No, modern American boys go to speakeasies and kiss daring girls and glow and glitter under the glimmer of electric lights and they forget, forget, forget all they lost in the wake of the war. They close their eyes and pretend not to see, because to see is to know and to know is to remember and to remember is to die a thousand times over. You can’t, after all, recapture the innocence you lost, but you can fake its brilliance with borrowed luminance that drown out the singing of the stars.
It was, then, appropriate that he refuses to not see, because he has always been marked for death.
He takes his coffee black and the caffeine tides him over under the sun has broken through the blanket night has laid over the world, whereupon he crawls like a cat to sleep in the warm rays of morning.
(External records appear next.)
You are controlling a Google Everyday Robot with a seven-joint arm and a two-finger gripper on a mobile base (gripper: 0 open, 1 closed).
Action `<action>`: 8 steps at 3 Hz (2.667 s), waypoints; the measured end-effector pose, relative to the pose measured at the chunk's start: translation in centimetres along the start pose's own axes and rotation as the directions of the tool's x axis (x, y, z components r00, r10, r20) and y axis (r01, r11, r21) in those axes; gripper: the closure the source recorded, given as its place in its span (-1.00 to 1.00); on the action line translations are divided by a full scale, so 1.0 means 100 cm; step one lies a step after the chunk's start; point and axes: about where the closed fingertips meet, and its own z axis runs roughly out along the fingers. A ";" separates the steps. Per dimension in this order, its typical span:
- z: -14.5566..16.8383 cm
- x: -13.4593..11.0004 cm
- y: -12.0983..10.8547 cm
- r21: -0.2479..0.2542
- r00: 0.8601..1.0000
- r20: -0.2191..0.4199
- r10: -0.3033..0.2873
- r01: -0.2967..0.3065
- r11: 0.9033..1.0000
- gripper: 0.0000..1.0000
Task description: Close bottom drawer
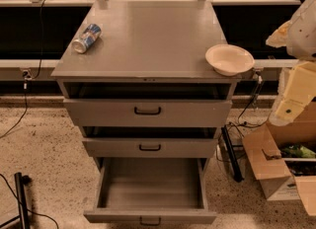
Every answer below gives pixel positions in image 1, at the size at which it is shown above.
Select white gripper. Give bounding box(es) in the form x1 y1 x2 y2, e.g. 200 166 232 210
269 61 316 126

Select grey bottom drawer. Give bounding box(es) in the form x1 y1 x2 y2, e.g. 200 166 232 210
84 158 216 226

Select grey drawer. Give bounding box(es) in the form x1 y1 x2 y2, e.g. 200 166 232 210
64 82 231 127
83 127 217 158
84 158 216 226

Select grey drawer cabinet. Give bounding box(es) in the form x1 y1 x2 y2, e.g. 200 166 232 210
50 0 243 175

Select grey top drawer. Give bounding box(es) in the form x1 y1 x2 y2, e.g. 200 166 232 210
64 82 231 127

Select grey middle drawer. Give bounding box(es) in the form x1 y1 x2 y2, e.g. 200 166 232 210
83 127 217 158

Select green bag in box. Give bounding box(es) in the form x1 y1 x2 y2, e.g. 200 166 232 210
280 144 316 159

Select white bowl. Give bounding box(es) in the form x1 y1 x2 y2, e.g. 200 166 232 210
205 44 255 76

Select brown cardboard box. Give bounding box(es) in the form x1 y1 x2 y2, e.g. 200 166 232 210
242 102 316 216

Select black bar on floor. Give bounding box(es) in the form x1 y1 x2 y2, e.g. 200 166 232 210
221 126 244 183

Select blue silver soda can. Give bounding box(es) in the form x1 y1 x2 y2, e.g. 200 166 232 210
72 24 102 53

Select black stand leg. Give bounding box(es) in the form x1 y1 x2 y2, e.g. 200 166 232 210
0 173 31 229

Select black cables right floor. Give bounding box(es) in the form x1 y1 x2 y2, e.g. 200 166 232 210
215 71 275 165

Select black cable left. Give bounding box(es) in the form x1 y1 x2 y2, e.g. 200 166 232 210
0 0 57 140

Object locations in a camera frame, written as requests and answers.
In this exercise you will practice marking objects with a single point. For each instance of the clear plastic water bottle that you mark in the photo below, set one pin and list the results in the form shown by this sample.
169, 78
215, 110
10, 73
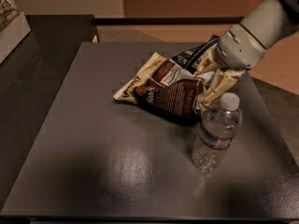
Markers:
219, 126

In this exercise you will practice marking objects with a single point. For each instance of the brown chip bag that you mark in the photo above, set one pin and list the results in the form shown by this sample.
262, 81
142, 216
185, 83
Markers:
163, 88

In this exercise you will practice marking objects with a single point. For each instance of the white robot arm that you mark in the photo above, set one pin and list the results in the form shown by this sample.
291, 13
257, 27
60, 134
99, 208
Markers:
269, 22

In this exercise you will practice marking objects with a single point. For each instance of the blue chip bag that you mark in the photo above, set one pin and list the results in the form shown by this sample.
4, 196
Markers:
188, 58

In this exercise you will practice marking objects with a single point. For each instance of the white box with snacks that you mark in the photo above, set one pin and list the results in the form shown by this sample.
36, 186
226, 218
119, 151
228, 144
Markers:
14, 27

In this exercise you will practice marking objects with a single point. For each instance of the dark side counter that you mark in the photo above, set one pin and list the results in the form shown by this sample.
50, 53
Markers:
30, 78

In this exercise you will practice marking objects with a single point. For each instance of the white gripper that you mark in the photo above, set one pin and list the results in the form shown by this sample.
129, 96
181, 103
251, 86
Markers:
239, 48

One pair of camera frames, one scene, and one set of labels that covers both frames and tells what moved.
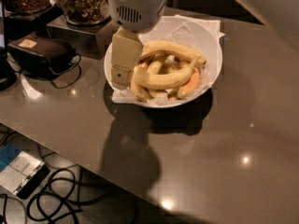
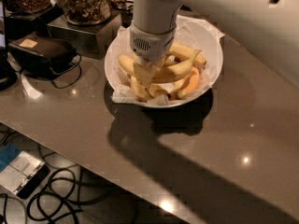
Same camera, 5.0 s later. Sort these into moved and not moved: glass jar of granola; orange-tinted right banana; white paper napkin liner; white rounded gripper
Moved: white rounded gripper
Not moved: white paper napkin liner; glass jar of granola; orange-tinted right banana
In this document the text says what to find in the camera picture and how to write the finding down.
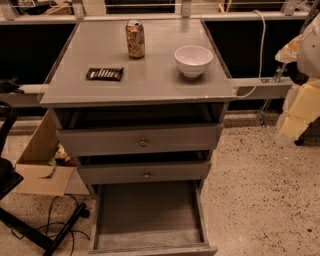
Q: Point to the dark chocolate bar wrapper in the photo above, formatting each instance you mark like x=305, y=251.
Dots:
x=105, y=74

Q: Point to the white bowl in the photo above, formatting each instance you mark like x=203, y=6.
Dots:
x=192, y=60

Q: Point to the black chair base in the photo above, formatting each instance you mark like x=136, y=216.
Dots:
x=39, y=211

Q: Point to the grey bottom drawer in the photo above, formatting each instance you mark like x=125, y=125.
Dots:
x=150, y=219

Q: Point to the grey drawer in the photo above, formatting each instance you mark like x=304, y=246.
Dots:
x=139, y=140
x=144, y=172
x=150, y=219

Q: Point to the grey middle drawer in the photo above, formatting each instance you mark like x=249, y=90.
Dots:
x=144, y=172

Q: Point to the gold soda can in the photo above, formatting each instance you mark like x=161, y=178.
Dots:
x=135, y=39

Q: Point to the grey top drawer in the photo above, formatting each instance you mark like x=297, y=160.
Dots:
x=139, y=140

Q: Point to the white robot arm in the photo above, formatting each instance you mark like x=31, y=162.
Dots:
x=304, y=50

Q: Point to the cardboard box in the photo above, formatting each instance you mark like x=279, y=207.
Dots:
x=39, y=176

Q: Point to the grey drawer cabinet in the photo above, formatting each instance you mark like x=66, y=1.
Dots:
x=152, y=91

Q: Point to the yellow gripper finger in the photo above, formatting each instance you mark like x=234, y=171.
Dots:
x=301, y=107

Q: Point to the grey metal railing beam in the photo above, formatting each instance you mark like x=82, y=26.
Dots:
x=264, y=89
She thinks it’s ridiculous and mildly vain of him to do so -- there’s hardly anything preventing him from sparing the expense of candlelight and working by day, after all, but then, what does she know? She’s just a Chinatown brat who really shouldn’t be hanging out with men like him but he likes it and she doesn’t mind it, so she stays for as long as it pleases her, blowing where the wind will take her and she always has done.
Like a leaf feathered along by the hollow breeze, she does things in spurts and she languishes like the light on a summer day. He sprints, sustained and high-energy, and then crashes. She cradles his golden head in her small brown hands one day during one such crash, when he’s fighting to keep his eyes open and she’s telling him to just let them close. It’s ridiculous, she thinks, the way he thinks he’s superhuman, both less and more than he is. The way he thinks that he’s beyond sleep, at least until he finishes this last article, thinks he’s beyond light, when he is the very embodiment of it.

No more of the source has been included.